Coffee Like
- Founded: November 13, 2013; 12 years ago in Izhevsk, Russia
- Founder: Ayaz Shabutdinov, Zufar Garipov
- Key people: Alexey Gusakov (CEO)
- Products: coffee to go
- Website: https://coffee-like.com/

= Coffee Like =

Russian coffee bar chain

Coffee Like is the largest chain of coffee bars in "coffee to go" segment in Russia. It is one of the first projects of the Like companies group of Ayaz Shabutdinov.

==History==
The company was founded in 2013 by Ayaz Shabutdinov and Zufar Garipov. The first coffee bar was opened on November 13, 2013, in Izhevsk on Universitetskaya Street (later it was given the status of a museum). According to Shabutdinov, it cost about 100 thousand rubles, and the equipment was provided free of charge by the coffee supplier. In November 2017, its revenue amounted to 367,820 rubles.

Right after the first coffee bar was opened, the company began selling franchises. The first partner-franchisee appeared on December 1, 2013, in the city of Yekaterinburg. By the end of 2013, there were already 9 Coffee Like coffee bars, and the company Coffee Like Logistics was established to provide partners with the necessary consumables (cups, straws, etc.). The first partners of Coffee Like were, basically, subscribers of the blog in VK.com, which Shabutdinov started in January 2013. They were young people from 19 to 25 old without experience in business management. Due to this lack of experience and knowledge, not all partners were able to keep their franchises open. 164 coffee bars were opened during the first year of operation; 44 of them were forced to close. According to the CEO of the company Alexey Gusakov: out of two thousand applications, ten are selected, after which the future partners are taught in Coffee Like academy using ERP-system and a "Knowledge Base". The last one was created by the company and includes various cases, coffee-bar technologies and partners' life hacks. According to RBС, by 2016 the cost of the Coffee Like franchise grew to 300 thousand rubles, which began to work as an additional filter when selecting partners of the company.

In 2015, a quality control system was adopted by Coffee Like, and a program for checking coffee bars with the help of "secret buyers" was launched.

In March 2017, the first full scale Coffee Like coffee house was opened with seats in Izhevsk on Krasnoheroyskaya Street.

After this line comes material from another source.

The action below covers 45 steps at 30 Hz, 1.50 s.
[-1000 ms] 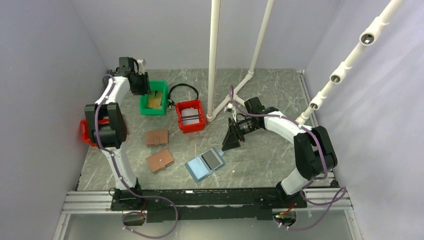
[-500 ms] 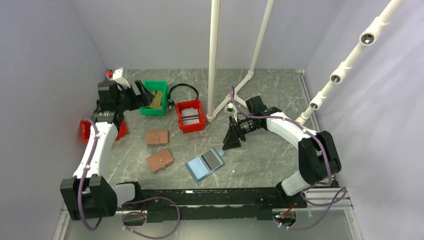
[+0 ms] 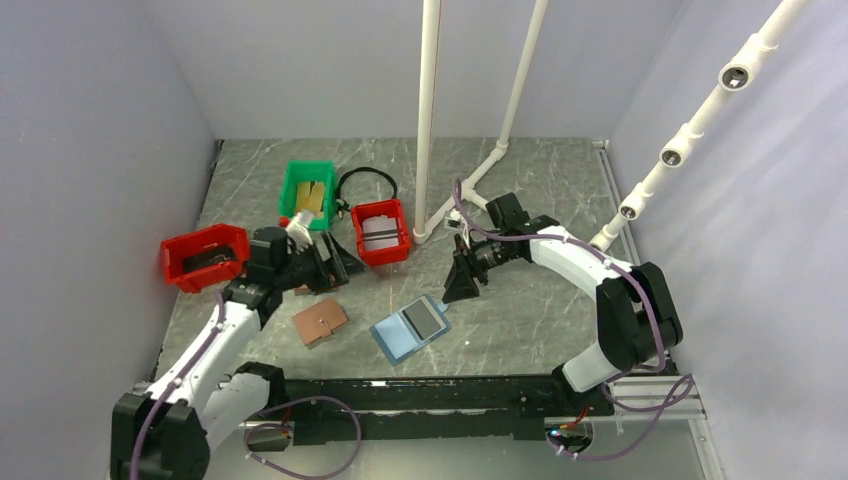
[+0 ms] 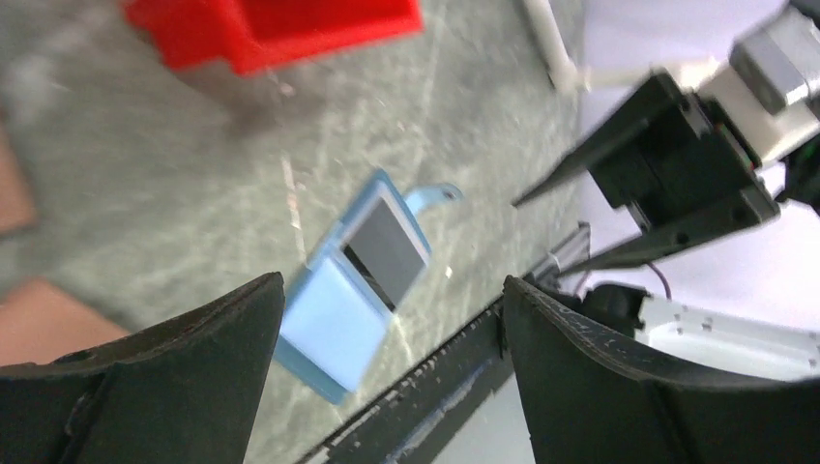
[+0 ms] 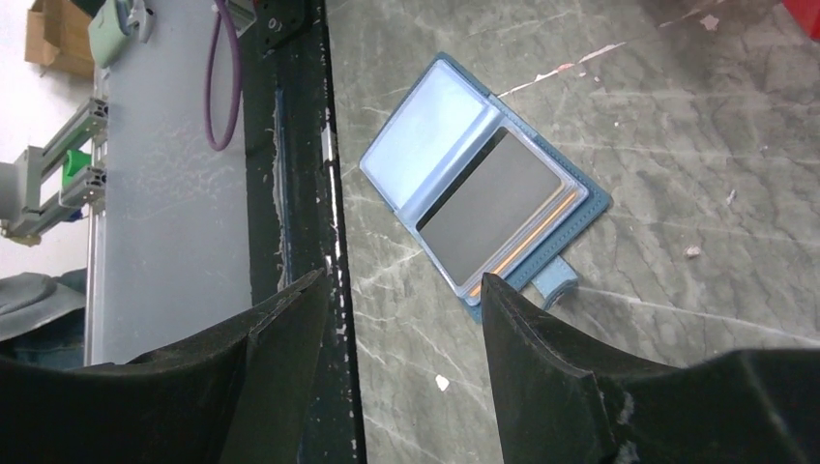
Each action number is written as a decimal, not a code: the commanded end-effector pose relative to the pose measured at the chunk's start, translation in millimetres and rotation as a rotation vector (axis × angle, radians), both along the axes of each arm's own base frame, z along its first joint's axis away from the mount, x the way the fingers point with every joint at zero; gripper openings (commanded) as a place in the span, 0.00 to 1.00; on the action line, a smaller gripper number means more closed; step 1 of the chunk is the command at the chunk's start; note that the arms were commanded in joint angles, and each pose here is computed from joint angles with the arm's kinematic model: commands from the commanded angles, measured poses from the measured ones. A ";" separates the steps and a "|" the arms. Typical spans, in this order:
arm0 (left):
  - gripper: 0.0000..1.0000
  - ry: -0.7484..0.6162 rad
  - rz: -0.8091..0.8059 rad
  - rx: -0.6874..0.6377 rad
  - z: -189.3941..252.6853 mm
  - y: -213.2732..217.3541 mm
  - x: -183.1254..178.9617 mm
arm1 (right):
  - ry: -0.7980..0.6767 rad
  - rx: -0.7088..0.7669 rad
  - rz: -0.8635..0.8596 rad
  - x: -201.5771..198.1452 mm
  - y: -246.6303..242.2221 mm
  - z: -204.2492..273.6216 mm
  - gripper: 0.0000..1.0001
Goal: Take the credit cards out of the card holder
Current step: Remove the credit card from the card holder.
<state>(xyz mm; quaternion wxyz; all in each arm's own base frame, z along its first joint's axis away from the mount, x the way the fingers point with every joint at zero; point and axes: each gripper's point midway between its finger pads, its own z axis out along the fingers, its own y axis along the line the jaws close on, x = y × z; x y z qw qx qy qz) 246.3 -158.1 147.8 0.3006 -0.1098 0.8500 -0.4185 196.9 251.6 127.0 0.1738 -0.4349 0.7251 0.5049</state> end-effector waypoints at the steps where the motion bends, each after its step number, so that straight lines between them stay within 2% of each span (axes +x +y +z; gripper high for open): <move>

In July 2017, Zufar Garipov left the board of the Coffee Like's founders. Shabutdinov became the main owner of Coffee Like. His share of capital exceeded 50%. On August 27, 2018, Shabutdinov sold Coffee Like company for 200 million rubles. The buyer is still unknown.

==Performance indicators==
The revenue of the management company is divided into three parts: the operation of its own chain of coffee bars (ten places in Izhevsk), the sale of franchises and royalties and the supply of coffee beans and consumables to the partners' coffee bars.

According to "SPARK-Interfax", in 2015 the revenue of "Coffee Like" LLC amounted to 11.2 million rubles, net profit — 5.4 million rubles, the revenue of "Logistics Coffee" LLC — 34.6 million rubles, net loss — 678 thousand rubles. At the same time, the aggregate revenue of the group of companies amounted to 346 million rubles. According to RBC, in 2016 the average revenue of one Coffee Like bar, was 250 thousand rubles per month, and the revenue of the entire chain exceeded 50 million rubles per month.

By 2016, the number of Coffee Like coffee bars in the territory of Russia and the CIS countries had reached 238. 100 bars had been closed since the company was founded. According to the founders, some of the closed coffee bars were reopened in new locations. In the interview with RBС, Alexey Gusakov, Coffee Like CEO, noted that by the end of 2018 it was planned to increase the network to 400 coffee bars (at the beginning of the year, over 300 bars were opened) and enter the international market.

In 2017, the revenue of the Coffee Like chain was 800 million rubles. The number of operating coffee bars reached 297 in 73 cities of Russia and the CIS countries, the average revenue of one coffee bar is 280 thousand rubles per month, the average check is 160 rubles.

By October 2018, the revenue of the Coffee Like chain amounted to 987 million rubles. The number of operating coffee bars reached 431 in 105 cities of Russia and the CIS countries, the average revenue of one coffee bar is 287 thousand rubles per month, the average check is 167 rubles.

By July 2021, Coffee Like indicates in their website they have 825 coffee bars in Russia.

==Competitors in the market==
According to RBC: in the middle of 2016, Coffee Like was the leader in Russia in terms of the number of coffee bars (238), followed by Bodryi Den (143), Coffee Way (126), Red Cup (55), Coffee and the city (44) and Take & Wake (22).

By early 2018, the company's position in the market of "coffee to go" has been preserved.

According to Forbes, in October 2023 the quantity of Coffee bars opened by Coffee Like reached 1021, 1014 of which are opened by franchisees.